A number of surfaces are available in the free troposphere on which heterogeneous chemistry can take place. Tropospheric sulphates are ubiquitous and have been measured by Parungo et al. (1993) and others. Additionally, ice crystals and water droplets in the PBL may be transported in the same manner as the BrO: through convection over large open leads in the sea ice. Ice crystals in the lower troposphere have been suggested previously as heterogeneous chemistry sites to explain the rapid ozone destruction (Curry and Radke, 1993). Supercooled water droplets contained within these plumes with concentrations on the order of 1 cm^-3 have been observed by airborne lidar (Schnell et al., 1989).

Further support for the argument that, in general, some of the enhanced PBL BrO must be transported into the free troposphere can be inferred from the GOME measurements. From Figure 6.31, enhanced levels of BrO are present for over three months over the Arctic Ocean and NWT. Mixing with air from the free troposphere will occur with the break up of the inversion layer (for example, during a storm) and so on this basis, some BrO must be transported into the free troposphere. The fact that during March and April elevated BrO is observed over the NWT up to 1000 km inland suggests that the heterogeneous mechanism is not restricted to the marine environment, and hence not necessarily restricted to the PBL either.

The homogeneity (or lack thereof) of the PBL height throughout the Arctic will also influence conclusions concerning the horizontal uniformity of the enhanced BrO. For example, if the PBL height varies on a horizontal scale of 100 km, the variability observed in the VCDs over the three flights might be largely the result of a PBL of variable height and constant BrO mixing ratio.

   

Figure 6.35: As Figure 6.34 but for ozone profiles.

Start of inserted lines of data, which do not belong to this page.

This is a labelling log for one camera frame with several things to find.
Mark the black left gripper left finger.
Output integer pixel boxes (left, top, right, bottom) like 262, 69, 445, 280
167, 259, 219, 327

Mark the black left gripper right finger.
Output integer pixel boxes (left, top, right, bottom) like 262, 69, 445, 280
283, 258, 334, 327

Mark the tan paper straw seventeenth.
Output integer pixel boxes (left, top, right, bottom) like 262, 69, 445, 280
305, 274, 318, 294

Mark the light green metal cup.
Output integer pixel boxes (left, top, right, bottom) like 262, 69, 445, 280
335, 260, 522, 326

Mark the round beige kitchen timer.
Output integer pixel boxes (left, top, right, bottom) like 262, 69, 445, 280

Finally, to further illustrate the polar sunrise ozone depletion phenomena, four sample ozonesonde measurements are presented. Figures 6.34 and 6.35 show temperature and ozone profiles, respectively, from 0-2 km for four ozonesondes launched in the Arctic between 23 April and 8 May 1997. Each was launched around noon local time and was aloft for approximately 2-3 hours. Panel (a) in both figures corresponds to a well defined PBL and near zero O₃ levels within. Note the late date of this depletion event: a week into May, generally later than expected. From panel (b), a temperature inversion is also present and there is evidence for O₃ destruction as levels have been reduced to half of the background. The temperature profile from panel (c) indicates that the PBL is stable even through there is no temperature inversion and from the ozone profile significant ozone depletion is observed up to 1 km. Panel (d) is an example of no temperature inversion and no O₃ depletion. The PBL heights of the two temperature profiles which displayed obvious temperature inversions were 0.3 km and 0.6 km.